Work required :: Each line of the listing below that includes "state" must be copied.

*** Opening of Dataset section ***

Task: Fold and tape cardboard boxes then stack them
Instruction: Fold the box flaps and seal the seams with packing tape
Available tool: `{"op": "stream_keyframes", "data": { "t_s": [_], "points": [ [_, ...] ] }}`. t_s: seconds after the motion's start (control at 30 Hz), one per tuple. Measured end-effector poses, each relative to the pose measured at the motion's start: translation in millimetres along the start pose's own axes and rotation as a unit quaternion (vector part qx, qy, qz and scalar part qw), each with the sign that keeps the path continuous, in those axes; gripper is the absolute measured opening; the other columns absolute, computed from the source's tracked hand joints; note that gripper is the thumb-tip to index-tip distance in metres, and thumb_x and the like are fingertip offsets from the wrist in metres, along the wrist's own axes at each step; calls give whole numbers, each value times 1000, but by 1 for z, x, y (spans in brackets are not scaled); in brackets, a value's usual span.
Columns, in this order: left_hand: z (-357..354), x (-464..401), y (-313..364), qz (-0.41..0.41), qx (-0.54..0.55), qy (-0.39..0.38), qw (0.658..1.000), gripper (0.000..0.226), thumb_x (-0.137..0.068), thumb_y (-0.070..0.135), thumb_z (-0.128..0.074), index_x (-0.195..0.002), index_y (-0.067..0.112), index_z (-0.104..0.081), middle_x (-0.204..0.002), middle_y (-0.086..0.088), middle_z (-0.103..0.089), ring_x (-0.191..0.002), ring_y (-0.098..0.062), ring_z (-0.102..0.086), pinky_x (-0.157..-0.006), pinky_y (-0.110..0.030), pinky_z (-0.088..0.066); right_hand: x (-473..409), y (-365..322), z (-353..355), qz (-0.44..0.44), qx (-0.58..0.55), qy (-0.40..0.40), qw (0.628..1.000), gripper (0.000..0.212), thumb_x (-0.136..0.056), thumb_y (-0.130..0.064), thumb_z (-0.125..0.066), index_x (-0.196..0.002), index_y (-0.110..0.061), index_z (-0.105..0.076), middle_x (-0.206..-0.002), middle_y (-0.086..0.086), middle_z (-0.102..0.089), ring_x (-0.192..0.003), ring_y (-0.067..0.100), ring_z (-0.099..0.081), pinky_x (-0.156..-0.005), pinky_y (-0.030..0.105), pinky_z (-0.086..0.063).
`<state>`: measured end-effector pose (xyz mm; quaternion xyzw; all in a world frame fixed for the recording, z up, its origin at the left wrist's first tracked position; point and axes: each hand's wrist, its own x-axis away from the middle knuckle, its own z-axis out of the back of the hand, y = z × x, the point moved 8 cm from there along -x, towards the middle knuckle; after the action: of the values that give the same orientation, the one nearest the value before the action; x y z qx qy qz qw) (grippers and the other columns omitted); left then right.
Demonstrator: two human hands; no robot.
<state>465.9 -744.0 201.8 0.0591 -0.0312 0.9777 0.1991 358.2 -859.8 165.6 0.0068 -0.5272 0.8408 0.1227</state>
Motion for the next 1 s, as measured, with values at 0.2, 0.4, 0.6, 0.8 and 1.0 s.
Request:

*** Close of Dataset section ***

Written solution ::
`<state>`: measured end-effector pose (xyz mm; quaternion xyzw; all in a world frame fixed for the recording, z up, its origin at the left wrist's first tracked position; point and axes: each hand's wrist, its own x-axis away from the middle knuckle, its own z-axis out of the back of the hand, y = z × x, the point moved 8 cm from there along -x, towards the middle knuckle; after the action: of the values that give the same orientation, the one nearest the value before the action; x y z qx qy qz qw) (grippers and the other columns omitted); left then right.
<state>465.9 -744.0 201.8 0.0591 -0.0312 0.9777 0.1991 358.2 -859.8 165.6 0.0068 -0.5272 0.8408 0.1227</state>

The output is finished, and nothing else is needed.